Devlet Bahçeli, partisinin grup toplantısında yaptığı konuşmada, gündemle ilgili konularda değerlendirmelerde bulundu. Bahçeli, "Devir değişmiş, taşlar yerinden oynamış, kilitler açılmış, zincirler kırılmış, nitekim Türk milletinin barış, refah, huzur ve istikrar döneminin kapıları ardına kadar açılmıştır. Hep birlikte Türkiye olmaktan, 85 milyon vatandaşımızın Türk milletine mensubiyetin onur ve gururda buluşmaktan hariç herhangi bir tercih ve özlemi kalmamıştır" dedi ve İmralı Heyeti'nin temasları sürerken yeni sürece dair mesaj verdi.
"Yeni yüzyılın siyasi yol haritası, milli ve manevi değerlerle yek vücut olmuş, yeni bir siyaset mücadelesiyle çizilmelidir” diyen Bahçeli’nin konuşmasından öne çıkan başlıklar şu şekilde:
“Siyaset bölen ve parçalayan değil, bütünleyen, birleştiren ve kaynaştıran bir siyasettir. Bu siyaset kutuplaşmayı kışkırtan değil, Kuva-yi Milliye mirasını kuvvet, kudret ve kucaklaşma temelinde yeniden inşa eden bir siyasettir. Yeni yüzyılda bozgunculuğun esamesi dahi okunmayacaktır.
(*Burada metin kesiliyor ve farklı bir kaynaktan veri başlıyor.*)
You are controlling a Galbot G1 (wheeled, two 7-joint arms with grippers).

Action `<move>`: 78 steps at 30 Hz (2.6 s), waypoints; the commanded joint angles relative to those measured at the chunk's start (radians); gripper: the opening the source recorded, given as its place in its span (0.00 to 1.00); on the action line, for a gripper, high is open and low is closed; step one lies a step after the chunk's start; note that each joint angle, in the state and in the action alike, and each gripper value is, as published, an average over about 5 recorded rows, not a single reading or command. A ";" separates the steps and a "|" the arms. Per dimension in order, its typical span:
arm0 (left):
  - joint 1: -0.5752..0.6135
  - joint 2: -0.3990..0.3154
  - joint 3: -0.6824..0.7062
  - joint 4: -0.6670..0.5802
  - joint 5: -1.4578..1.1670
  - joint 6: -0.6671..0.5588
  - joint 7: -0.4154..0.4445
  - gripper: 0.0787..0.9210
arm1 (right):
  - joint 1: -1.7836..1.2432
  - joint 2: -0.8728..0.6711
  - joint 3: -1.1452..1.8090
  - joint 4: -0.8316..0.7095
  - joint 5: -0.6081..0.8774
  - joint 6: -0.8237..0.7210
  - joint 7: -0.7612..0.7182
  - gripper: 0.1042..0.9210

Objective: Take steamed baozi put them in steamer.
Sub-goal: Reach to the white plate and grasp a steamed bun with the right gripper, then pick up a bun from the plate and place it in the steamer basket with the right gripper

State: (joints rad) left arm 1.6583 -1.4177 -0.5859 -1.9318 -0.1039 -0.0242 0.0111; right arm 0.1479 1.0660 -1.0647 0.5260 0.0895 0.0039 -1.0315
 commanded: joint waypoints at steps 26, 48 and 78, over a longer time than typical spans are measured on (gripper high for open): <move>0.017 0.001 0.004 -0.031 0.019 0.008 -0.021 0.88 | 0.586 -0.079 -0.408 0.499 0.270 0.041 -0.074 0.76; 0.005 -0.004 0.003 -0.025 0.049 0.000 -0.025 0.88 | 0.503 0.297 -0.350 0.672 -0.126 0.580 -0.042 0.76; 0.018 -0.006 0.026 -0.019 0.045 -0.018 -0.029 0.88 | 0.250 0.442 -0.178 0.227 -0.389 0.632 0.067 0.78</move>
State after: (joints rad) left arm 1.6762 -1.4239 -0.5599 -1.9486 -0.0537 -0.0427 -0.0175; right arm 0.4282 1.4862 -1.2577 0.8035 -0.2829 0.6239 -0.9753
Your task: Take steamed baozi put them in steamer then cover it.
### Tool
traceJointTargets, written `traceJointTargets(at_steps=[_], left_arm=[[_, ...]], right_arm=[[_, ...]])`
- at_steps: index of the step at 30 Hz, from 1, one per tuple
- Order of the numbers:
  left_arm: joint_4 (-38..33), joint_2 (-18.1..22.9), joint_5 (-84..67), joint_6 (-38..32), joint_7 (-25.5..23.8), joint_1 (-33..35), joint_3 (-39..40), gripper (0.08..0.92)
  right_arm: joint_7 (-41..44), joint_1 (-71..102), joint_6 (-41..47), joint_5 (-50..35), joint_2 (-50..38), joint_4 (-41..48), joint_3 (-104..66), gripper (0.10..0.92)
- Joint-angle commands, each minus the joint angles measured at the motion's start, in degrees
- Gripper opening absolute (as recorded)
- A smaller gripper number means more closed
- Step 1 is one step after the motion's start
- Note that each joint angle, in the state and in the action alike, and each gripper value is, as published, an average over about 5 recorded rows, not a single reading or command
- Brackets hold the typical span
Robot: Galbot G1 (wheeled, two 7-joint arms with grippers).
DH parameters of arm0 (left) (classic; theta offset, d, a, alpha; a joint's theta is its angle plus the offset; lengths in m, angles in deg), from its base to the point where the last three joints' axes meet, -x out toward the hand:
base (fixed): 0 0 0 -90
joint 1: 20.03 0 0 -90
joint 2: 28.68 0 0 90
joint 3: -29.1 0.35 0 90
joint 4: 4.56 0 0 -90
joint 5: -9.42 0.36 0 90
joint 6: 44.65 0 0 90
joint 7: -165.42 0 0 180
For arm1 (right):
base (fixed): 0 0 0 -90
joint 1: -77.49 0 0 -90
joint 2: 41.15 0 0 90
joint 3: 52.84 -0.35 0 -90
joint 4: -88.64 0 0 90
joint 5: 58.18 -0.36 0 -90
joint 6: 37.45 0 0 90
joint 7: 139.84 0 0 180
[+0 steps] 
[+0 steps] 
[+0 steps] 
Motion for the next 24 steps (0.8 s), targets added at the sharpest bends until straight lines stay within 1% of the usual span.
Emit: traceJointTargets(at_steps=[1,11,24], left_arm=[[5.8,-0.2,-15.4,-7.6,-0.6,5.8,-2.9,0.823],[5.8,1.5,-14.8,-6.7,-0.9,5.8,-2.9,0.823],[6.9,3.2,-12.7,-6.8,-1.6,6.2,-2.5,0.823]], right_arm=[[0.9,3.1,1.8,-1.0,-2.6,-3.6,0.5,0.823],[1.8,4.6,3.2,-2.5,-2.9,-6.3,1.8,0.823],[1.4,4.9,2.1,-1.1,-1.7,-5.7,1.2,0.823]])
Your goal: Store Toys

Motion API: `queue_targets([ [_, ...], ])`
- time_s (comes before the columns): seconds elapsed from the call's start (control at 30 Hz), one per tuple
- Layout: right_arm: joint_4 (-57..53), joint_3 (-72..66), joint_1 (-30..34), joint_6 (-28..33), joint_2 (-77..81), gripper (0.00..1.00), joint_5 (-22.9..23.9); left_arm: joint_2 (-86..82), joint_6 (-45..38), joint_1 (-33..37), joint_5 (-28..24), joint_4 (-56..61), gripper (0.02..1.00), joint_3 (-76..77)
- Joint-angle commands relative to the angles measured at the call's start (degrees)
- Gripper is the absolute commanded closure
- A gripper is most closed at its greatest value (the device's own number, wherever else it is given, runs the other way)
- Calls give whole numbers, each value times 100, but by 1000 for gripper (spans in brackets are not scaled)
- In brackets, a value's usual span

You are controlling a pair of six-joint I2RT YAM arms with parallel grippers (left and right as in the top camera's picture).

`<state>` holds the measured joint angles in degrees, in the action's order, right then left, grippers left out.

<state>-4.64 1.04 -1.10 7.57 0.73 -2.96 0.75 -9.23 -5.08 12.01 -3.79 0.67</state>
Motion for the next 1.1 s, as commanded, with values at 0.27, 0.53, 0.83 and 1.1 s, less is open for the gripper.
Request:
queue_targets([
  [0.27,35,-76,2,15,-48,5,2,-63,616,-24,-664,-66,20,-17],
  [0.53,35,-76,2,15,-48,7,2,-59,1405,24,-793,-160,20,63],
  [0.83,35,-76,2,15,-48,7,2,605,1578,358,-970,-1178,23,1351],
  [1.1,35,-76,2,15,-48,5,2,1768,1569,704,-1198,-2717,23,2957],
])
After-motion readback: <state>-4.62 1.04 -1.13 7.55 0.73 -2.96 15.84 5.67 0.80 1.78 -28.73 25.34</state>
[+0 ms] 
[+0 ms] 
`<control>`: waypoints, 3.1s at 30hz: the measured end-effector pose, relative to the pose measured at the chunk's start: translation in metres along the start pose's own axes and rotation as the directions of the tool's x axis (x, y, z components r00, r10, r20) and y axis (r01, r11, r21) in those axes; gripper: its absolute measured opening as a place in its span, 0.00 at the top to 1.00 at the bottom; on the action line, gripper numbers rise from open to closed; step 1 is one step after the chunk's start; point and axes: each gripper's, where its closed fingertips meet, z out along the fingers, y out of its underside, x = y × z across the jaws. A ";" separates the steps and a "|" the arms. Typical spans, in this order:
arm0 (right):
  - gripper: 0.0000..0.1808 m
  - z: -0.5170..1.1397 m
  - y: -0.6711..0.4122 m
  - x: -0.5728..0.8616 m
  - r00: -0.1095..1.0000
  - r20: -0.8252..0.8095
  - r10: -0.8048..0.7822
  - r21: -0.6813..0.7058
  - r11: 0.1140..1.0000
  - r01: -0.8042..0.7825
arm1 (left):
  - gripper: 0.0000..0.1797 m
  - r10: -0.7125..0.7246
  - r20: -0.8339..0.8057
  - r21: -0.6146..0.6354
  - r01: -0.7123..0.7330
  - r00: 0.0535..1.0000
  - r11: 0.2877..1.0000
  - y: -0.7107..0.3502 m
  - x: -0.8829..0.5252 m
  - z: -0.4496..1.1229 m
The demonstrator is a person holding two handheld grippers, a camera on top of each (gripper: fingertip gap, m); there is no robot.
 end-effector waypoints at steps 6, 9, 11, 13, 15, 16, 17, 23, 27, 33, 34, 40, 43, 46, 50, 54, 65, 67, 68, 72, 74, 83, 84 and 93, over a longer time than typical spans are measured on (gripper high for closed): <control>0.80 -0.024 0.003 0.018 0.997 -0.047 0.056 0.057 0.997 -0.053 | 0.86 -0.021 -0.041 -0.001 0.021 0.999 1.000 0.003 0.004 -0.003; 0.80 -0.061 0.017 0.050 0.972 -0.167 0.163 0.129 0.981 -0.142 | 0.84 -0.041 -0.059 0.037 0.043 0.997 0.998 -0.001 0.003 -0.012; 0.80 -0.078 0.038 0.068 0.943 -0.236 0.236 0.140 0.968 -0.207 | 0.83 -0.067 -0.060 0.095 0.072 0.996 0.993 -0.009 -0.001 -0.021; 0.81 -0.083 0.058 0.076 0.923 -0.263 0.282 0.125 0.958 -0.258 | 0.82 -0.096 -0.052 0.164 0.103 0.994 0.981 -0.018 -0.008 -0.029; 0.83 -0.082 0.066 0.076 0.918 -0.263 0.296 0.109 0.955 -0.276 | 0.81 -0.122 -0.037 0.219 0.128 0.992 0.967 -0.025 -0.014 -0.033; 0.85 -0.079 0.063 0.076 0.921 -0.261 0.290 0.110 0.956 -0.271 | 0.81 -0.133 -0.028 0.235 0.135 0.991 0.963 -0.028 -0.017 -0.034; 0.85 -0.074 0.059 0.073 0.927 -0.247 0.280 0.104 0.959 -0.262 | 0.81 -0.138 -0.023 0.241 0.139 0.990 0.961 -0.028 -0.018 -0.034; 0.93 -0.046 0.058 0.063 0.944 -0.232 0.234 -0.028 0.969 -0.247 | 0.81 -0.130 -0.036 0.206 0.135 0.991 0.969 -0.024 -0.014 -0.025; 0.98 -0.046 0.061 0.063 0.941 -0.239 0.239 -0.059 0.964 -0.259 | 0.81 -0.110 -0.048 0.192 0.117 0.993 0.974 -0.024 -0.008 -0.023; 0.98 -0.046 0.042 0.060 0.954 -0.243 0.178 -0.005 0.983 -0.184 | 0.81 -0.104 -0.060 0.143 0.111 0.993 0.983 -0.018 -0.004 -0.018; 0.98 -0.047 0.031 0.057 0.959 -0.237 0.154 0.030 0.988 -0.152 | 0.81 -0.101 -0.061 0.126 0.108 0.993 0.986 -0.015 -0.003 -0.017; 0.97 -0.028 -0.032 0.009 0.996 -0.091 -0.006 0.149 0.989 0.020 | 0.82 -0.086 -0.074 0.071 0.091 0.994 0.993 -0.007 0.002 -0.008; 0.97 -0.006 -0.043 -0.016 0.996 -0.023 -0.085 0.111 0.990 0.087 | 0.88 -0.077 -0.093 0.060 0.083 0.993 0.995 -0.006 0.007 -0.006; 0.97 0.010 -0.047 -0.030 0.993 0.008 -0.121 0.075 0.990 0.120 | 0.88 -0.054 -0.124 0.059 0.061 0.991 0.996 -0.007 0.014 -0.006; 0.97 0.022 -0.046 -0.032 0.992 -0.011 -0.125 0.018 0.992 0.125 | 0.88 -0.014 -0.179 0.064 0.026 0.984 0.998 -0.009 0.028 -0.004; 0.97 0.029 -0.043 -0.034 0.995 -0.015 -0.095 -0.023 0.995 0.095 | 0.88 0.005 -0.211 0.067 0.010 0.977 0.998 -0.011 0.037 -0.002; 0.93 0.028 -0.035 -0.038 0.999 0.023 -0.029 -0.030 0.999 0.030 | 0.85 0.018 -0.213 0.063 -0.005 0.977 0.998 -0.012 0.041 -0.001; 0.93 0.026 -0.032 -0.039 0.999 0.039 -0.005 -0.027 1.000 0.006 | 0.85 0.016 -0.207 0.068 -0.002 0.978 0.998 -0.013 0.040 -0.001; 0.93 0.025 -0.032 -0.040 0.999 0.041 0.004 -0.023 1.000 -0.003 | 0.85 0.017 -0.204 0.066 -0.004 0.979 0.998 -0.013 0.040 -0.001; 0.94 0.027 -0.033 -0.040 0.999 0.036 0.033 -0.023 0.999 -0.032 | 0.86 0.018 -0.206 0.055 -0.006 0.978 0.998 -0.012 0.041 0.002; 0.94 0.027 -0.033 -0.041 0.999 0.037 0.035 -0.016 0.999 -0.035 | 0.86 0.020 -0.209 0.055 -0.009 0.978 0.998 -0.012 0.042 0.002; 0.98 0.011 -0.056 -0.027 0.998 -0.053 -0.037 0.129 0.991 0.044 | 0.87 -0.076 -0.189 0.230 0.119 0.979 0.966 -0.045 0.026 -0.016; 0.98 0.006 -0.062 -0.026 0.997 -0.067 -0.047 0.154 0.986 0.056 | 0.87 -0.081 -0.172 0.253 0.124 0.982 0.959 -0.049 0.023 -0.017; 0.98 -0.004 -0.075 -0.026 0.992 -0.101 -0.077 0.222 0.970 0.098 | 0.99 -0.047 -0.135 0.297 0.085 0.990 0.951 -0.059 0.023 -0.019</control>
Yeni yüzyılda ayrışmanın, ayrımcılığın, dağılmanın, ufalanmanın, marjinal kategorilere ayrılmanın, ilkel mahiyetli etlik ve mezhebi bloklaşmanın adından asla bahsedilemeyecektir. Eski çamlar şimdi bardak olmuştur. Köprülerin altından çok sular akmıştır. Devir değişmiş, taşlar yerinden oynamış, kilitler açılmış, zincirler kırılmış, nitekim Türk milletinin barış, refah, huzur ve istikrar döneminin kapıları ardına kadar açılmıştır. Hep birlikte Türkiye olmaktan, 85 milyon vatandaşımızın Türk milletine mensubiyetin onur ve gururda buluşmaktan hariç herhangi bir tercih ve özlemi kalmamıştır.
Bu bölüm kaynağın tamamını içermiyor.